───── TASK DATA ─────

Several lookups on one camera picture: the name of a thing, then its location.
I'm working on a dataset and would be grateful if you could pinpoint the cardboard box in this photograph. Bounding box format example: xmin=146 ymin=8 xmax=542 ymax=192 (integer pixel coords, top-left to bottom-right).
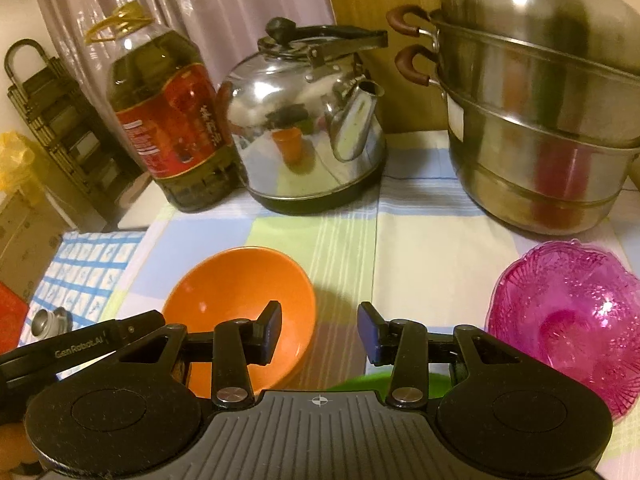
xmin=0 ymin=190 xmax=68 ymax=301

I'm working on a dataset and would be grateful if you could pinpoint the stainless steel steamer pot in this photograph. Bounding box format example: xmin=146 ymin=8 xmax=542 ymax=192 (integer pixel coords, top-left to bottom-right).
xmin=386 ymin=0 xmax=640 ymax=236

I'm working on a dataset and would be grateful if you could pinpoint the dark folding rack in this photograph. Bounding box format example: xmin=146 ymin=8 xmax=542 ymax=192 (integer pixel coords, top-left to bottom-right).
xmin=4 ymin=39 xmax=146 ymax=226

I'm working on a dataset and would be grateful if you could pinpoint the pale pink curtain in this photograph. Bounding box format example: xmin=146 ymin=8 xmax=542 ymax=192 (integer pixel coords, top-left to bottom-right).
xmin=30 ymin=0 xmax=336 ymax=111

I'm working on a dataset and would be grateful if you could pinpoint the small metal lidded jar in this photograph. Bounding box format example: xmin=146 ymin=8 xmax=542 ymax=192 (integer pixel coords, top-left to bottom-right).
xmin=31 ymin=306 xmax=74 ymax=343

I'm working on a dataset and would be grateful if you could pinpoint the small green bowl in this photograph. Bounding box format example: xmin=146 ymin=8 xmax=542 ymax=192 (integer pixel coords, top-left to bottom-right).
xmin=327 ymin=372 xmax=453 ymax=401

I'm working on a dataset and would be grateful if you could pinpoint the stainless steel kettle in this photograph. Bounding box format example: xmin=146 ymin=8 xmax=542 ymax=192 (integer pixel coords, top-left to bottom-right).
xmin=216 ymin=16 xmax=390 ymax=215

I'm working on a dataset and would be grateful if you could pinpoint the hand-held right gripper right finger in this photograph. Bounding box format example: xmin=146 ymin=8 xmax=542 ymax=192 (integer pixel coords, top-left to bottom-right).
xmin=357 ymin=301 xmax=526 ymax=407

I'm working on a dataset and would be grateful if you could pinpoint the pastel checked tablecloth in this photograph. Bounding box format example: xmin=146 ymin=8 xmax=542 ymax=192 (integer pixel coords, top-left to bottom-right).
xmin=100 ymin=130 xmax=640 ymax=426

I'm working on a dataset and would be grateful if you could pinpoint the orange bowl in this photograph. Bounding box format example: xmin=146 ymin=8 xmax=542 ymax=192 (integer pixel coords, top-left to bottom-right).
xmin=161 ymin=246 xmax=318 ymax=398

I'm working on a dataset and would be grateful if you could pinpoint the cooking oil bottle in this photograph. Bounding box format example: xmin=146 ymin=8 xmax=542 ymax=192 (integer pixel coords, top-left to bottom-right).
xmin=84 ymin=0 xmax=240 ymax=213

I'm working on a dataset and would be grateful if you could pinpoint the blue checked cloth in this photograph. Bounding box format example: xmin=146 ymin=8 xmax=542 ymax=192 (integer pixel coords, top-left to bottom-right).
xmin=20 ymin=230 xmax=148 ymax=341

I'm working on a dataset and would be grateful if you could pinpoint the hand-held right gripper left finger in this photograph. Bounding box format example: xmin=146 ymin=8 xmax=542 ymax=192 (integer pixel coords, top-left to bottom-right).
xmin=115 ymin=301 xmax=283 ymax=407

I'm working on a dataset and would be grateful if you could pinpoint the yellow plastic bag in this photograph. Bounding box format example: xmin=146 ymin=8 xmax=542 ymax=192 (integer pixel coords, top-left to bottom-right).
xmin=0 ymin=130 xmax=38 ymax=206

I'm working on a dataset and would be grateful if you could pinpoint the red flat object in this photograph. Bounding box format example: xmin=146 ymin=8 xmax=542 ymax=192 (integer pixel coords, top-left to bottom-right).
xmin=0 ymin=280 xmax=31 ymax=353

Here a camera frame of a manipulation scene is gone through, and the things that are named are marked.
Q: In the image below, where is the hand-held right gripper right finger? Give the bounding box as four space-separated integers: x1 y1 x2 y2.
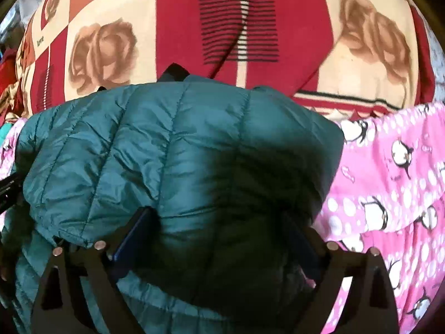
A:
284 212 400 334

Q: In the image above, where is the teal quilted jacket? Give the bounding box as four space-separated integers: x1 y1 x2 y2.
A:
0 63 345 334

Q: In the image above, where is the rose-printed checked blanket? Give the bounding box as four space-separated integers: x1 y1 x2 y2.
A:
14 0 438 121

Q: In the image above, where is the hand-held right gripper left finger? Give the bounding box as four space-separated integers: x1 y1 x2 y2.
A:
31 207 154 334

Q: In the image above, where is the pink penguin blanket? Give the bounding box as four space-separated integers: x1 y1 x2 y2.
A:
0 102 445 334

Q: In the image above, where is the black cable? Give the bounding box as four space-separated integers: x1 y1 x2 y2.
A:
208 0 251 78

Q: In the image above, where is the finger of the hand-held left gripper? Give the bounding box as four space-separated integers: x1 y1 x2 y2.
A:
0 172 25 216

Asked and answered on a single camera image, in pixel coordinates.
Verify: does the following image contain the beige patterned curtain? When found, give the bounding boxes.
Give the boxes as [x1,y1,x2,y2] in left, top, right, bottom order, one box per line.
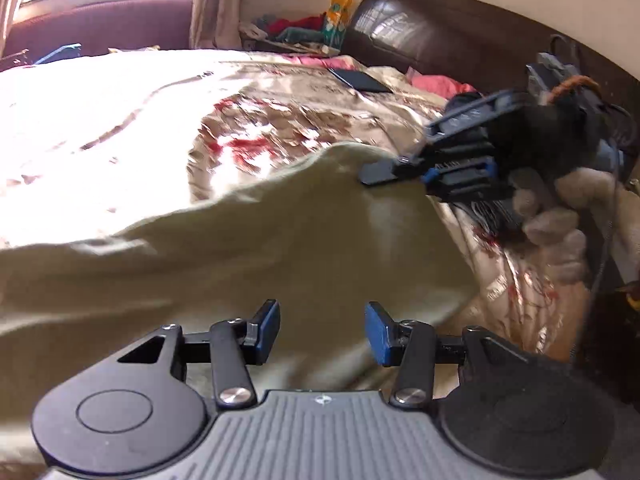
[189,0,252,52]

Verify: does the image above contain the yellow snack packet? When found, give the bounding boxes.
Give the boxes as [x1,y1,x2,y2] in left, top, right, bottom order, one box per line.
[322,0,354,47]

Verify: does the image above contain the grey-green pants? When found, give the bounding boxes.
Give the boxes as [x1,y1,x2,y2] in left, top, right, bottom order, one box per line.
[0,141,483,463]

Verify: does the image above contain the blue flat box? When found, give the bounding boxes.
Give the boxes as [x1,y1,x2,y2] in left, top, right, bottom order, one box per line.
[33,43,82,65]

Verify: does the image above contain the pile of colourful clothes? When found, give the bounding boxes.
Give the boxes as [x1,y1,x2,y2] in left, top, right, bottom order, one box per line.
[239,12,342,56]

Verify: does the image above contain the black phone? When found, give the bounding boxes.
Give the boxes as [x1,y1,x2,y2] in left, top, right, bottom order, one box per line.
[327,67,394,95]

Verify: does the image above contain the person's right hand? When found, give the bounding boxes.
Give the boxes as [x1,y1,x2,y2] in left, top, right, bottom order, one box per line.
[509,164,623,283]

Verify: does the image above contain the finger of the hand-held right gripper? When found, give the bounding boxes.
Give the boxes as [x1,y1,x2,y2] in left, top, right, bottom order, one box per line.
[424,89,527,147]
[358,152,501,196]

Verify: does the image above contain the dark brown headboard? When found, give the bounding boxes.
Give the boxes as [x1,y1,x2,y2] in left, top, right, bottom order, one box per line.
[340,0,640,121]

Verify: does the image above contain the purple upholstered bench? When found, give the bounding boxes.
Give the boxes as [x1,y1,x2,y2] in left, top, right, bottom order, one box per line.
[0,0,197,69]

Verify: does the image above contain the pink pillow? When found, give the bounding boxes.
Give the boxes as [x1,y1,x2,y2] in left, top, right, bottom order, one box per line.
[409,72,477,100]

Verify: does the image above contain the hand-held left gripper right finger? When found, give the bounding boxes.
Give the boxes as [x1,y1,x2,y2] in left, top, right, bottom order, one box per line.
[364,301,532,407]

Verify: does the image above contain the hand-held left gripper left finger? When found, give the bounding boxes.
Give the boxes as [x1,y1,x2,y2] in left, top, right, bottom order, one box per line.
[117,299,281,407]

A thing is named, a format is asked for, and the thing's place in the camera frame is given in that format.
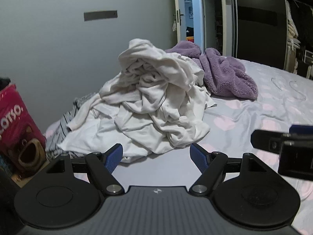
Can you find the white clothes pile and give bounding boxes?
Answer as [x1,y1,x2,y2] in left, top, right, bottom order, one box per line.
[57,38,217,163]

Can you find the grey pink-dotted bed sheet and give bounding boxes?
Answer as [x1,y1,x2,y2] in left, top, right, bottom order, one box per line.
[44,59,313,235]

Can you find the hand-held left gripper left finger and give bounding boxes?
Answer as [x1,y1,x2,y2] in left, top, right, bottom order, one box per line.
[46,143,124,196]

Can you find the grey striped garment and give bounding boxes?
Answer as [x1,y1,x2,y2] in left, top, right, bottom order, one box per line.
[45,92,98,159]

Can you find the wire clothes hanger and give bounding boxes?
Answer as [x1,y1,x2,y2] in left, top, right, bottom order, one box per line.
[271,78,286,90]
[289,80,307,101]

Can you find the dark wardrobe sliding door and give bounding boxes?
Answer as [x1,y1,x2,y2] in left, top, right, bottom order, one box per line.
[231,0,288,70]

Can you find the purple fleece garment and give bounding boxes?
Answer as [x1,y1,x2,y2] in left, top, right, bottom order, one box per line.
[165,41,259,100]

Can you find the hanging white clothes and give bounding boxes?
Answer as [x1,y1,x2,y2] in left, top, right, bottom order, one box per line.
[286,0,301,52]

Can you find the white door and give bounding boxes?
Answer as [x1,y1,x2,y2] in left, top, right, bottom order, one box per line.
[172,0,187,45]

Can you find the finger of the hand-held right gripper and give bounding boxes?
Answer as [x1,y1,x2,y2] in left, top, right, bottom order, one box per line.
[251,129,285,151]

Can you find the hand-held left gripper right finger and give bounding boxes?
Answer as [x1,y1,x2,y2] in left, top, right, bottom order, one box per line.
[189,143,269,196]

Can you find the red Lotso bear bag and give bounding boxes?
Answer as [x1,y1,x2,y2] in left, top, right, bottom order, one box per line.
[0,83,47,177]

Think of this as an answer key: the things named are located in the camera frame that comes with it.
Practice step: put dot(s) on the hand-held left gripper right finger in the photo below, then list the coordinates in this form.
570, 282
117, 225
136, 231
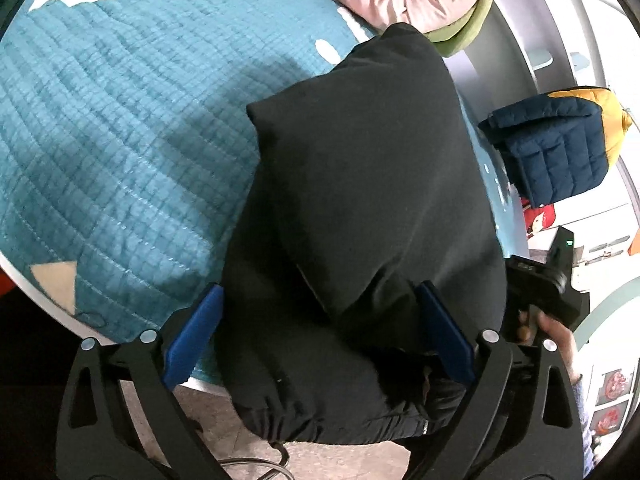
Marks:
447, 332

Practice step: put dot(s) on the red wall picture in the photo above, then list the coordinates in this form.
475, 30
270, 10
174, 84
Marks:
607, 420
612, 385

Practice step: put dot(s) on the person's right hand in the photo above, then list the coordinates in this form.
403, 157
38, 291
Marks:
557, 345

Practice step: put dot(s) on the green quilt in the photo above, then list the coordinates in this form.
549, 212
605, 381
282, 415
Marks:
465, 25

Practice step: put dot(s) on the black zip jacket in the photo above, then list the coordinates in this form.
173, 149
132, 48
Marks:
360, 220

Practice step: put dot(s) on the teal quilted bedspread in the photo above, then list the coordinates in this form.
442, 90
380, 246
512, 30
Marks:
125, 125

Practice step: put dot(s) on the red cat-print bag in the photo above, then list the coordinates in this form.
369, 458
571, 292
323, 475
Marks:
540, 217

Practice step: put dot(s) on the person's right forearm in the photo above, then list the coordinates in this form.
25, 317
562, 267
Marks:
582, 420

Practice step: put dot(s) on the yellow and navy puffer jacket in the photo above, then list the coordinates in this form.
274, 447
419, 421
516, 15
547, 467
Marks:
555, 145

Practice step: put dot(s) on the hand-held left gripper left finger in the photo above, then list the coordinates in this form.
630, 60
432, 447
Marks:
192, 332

─────

• [DESCRIPTION OF THE TASK]:
Filter the entries and copy each line with "frame".

• [EXERCISE RESULT]:
Here a camera frame of a manipulation scene is gone through, and the things that are named are marked.
A thing is named, a format is asked for, and the thing's place in the camera frame is given in that format.
Think of this as an answer key: the things named are located in the camera frame that comes with it.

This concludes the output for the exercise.